The most recent problems caused the Cubs to officially request to work around-the-clock, seven days a week, but Mayor Rahm Emanuel, to nobody's surprise, made the right call by rejecting it. Those who live in Wrigleyville must accept what comes with having the Cubs as neighbors, but one of those realities shouldn't be worrying about construction noise at 3 a.m. The city ordinance makes no exceptions for front-office officials who flunked meteorology. The Cubs never considered calling Tom Skilling for advice?

"We were hoping for a more normal winter ... whatever that means in Chicago," Crane Kenney, Cubs president of business operations, said Wednesday on WSCR-AM 670.
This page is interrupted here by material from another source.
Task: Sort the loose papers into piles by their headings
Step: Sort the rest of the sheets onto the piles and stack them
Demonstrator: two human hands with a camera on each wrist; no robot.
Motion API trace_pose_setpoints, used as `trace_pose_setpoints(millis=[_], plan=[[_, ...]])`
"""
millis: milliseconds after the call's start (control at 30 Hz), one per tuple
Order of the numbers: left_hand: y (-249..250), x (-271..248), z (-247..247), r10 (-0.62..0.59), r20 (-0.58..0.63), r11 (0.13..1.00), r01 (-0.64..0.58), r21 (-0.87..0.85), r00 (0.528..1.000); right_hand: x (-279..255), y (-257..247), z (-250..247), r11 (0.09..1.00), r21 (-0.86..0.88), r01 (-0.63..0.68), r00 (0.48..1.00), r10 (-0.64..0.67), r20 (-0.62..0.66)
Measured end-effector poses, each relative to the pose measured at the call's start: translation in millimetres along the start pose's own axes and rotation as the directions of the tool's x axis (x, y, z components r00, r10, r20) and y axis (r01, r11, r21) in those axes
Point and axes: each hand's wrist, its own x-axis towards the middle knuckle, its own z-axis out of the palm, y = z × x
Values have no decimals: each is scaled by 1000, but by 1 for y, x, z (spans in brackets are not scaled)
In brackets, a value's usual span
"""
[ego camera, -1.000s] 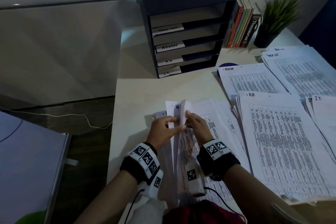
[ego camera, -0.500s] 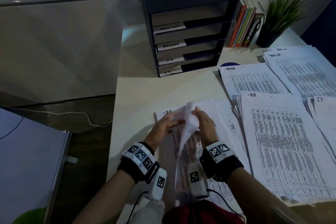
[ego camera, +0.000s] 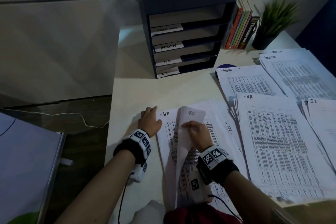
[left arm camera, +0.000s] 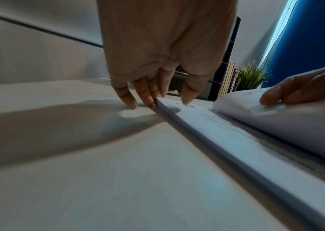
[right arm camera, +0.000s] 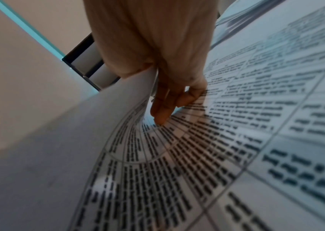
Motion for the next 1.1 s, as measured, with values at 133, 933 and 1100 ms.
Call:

It means that even without one of the coldest Februarys on record, wintry conditions rarely can be considered ideal for construction projects. Any homeowner understands that. Yet the Cubs ambitiously proceeded, expecting to sacrifice April -- the team's most lightly attended month -- but finish the bleachers in May. Now Kenney estimates the left- and center-field bleachers will be completed May 11 with the right-field bleachers done three weeks later because work on a water main under Sheffield Avenue took two months longer than planned.

At this rate, anybody else thinking it will be the All-Star break before all the bleachers are full?
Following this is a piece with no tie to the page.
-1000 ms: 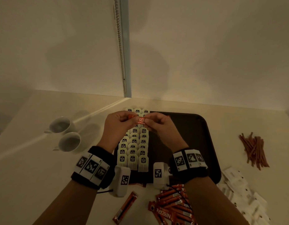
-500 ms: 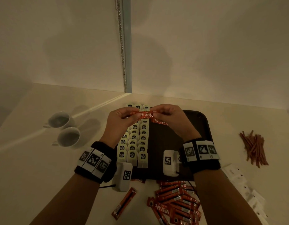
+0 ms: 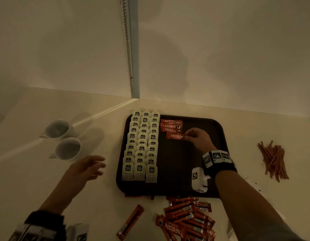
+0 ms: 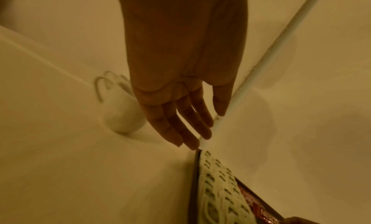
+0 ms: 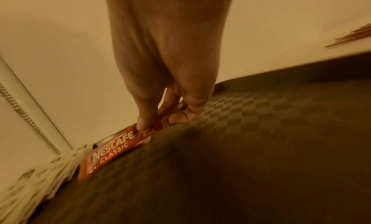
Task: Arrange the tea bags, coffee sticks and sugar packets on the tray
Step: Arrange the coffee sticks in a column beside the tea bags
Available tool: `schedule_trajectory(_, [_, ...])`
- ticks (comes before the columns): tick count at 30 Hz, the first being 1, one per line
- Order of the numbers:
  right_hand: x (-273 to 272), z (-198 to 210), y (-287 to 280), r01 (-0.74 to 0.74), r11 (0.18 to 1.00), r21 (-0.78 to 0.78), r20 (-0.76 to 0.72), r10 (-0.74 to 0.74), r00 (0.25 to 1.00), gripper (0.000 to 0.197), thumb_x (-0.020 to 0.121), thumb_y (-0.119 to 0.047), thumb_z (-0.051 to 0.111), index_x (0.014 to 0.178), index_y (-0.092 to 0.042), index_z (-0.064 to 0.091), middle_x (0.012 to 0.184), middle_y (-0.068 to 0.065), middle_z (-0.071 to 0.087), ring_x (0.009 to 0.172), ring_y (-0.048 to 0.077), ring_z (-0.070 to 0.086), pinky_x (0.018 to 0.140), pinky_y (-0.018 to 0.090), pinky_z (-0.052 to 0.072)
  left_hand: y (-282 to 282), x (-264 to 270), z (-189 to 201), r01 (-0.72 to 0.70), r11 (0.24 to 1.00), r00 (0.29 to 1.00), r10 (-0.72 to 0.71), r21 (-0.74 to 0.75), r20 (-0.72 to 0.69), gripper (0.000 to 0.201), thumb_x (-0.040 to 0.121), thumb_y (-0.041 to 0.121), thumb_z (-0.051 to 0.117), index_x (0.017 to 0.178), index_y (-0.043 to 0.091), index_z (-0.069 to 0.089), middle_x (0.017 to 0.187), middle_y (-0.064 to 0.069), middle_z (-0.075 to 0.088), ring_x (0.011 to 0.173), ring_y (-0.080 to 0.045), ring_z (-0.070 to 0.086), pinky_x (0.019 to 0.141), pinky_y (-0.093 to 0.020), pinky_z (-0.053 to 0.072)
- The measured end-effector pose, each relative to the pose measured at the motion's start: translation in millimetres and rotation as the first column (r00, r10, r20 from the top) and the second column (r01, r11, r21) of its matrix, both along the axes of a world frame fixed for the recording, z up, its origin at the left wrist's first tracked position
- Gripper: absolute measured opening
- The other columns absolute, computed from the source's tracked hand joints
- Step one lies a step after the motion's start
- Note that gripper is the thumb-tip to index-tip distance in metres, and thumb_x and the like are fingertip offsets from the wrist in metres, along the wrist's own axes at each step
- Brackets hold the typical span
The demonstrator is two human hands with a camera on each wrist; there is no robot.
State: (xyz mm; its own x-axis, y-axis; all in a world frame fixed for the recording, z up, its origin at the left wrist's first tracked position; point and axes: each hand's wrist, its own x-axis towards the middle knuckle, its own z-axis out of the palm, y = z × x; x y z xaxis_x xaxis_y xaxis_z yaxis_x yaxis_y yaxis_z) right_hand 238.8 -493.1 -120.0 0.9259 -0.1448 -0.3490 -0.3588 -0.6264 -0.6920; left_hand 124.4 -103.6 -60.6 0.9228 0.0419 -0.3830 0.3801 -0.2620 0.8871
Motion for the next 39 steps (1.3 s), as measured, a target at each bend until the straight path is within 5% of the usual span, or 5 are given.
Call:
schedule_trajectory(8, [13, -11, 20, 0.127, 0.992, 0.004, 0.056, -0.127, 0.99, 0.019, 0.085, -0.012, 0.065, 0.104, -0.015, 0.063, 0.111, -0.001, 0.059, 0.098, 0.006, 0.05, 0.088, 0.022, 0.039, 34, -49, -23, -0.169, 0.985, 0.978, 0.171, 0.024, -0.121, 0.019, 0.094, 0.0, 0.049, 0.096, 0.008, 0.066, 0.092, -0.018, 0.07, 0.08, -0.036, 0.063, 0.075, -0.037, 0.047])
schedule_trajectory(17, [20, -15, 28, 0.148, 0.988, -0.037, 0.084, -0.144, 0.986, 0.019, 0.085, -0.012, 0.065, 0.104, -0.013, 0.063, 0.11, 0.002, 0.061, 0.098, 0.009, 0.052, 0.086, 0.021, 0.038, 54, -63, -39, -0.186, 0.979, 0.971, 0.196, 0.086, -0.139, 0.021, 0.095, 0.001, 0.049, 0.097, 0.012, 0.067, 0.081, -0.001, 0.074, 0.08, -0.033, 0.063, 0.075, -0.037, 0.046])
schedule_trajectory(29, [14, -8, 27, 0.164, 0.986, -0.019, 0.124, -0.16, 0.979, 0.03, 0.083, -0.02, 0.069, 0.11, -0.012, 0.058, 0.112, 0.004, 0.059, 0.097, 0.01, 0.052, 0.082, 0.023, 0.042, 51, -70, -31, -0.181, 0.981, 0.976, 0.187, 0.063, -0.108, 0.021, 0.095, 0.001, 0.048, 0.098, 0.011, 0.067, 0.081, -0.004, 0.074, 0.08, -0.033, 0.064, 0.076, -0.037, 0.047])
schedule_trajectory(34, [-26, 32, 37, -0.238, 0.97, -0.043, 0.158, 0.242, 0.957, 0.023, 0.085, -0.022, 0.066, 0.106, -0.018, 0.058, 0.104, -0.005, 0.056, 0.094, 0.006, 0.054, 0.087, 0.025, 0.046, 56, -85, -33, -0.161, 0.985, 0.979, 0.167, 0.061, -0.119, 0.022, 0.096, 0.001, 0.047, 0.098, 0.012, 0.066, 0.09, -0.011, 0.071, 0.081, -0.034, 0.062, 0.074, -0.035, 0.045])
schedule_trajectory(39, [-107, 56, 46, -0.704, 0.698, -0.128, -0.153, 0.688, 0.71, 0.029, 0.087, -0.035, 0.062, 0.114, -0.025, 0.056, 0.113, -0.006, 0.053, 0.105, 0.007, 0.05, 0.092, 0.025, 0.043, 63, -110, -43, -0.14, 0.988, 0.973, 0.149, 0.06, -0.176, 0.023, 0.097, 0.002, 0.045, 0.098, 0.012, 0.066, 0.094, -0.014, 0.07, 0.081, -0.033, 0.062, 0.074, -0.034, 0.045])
In terms of the bottom line, it only figures to cost the Cubs about $1 million in losses -- money they easily can recoup by scheduling another concert. In fairness, the Cubs warned everyone at the onset of construction to expect delays because of bureaucracy, bad weather and the age of the 101-year-old building. It took only months to see how right they were, a clumsy start to a project still likely to make North Siders proud by its completion.

When the Cubs finally unveil the newly renovated ballpark with two video scoreboards and modern signage complementing the historical elements of a diamond full of mystique, it will be something to behold. It will look like one of baseball's most sparkling treasures, worth all the waiting and whining and legal wrangling. This week's setback represents the equivalent of booting a ground ball in the first inning. If the finished product looks anything like the artist's renderings, nobody will remember The Great Bleacher Bummer of 2015.
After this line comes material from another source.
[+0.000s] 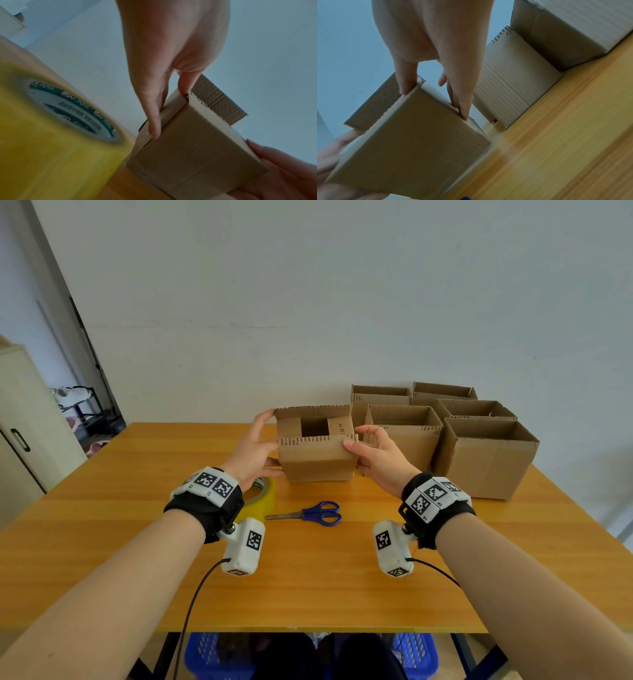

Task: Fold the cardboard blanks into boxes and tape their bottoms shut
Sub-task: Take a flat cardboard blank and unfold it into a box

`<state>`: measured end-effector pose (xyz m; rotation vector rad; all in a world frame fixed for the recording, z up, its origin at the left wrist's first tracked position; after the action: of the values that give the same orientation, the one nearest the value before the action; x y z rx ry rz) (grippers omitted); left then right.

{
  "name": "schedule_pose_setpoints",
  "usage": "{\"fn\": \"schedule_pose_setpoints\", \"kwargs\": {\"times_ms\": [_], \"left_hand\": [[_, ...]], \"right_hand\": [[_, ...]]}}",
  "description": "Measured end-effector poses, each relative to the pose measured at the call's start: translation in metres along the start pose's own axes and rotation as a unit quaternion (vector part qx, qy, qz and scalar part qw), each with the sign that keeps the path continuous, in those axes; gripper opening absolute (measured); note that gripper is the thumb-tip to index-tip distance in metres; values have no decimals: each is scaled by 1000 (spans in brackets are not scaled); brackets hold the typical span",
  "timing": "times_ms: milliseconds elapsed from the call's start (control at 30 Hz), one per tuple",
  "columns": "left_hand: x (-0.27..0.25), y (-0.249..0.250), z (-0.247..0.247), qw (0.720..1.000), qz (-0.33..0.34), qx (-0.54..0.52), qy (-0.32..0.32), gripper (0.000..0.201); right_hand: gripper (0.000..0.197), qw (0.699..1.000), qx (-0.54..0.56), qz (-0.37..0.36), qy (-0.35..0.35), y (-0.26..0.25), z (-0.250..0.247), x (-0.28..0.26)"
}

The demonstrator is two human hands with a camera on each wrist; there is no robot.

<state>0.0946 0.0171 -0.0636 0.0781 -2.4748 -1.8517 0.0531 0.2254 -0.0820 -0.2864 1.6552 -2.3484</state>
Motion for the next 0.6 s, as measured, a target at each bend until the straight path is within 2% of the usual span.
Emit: {"fn": "schedule_pose_setpoints", "kwargs": {"times_ms": [100, 167, 267, 400, 433, 533, 600], "left_hand": [[-1, 2, 1, 1000, 6, -2, -9, 46], [-1, 2, 1, 1000, 7, -3, -13, 40], [0, 2, 2, 999, 9, -3, -30, 40], [-1, 9, 12, 995, 36, 67, -60, 30], [0, 10, 14, 993, 46, 93, -62, 32], [3, 12, 15, 977, 98, 184, -50, 57], [5, 13, 16, 965, 122, 228, -40, 67]], "right_hand": [[60, 999, -30, -10, -6, -1, 3, 1], [63, 999, -40, -15, -16, -1, 3, 2], [57, 998, -51, -15, -14, -4, 3, 1], [52, 997, -75, -13, -4, -10, 5, -1], [53, 996, -84, -12, 0, -11, 5, -2], [52, 993, -121, -10, 15, -16, 3, -4], [52, 988, -152, -12, 24, -20, 4, -4]]}}
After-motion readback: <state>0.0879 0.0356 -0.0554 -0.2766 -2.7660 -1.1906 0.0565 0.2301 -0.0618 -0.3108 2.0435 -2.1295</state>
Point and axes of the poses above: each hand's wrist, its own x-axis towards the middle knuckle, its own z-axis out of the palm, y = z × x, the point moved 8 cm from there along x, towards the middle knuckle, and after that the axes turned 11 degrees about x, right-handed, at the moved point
The attention paid the timetable prompted a valid question over whether the Cubs considered the wrong venue as a viable alternative to Wrigley during renovation. With a major league stadium eight miles south within city limits, Kenney revealed the Cubs discussed the possibility of playing at Milwaukee's Miller Park -- with its retractable roof -- to escape Wrigley Field construction before deciding against it.

"We just thought it was too much displacement for our fans," Kenney said.

That makes sense given 90 miles separate Wrigley Field and Miller Park. U.S. Cellular Field sits much closer but research convinced the Cubs their fans preferred playing in the home of the Brewers rather than their city rivals. Armed with that information, Kenney confirmed he never explored the possibility of the Cubs playing at 35th and Shields despite how feasible the option might appear to outsiders -- even if Chicago's teams have no overlapping home dates through June.

Why not the Cell? From here, the Cubs asking players to sleep anywhere else but in their home cities during homestands would have put them at a competitive disadvantage. Considering Milwaukee and temporarily leaving a city whose mayor helped facilitate the renovation would have been bad form and worse politics. They're the Chicago Cubs, regardless of how hard it can be for their North Shore season ticket holders to get to the South Side. The Cubs' primary concern throughout this prolonged process should be keeping the renovation from affecting the baseball team, which will encounter its own unforeseen delays.

Was staying at Wrigley Field through the work in progress in the best interests of building a perennial winner?

"Talk to me in four years," Kenney said.

That's assuming he and Cubs fans are still on speaking terms.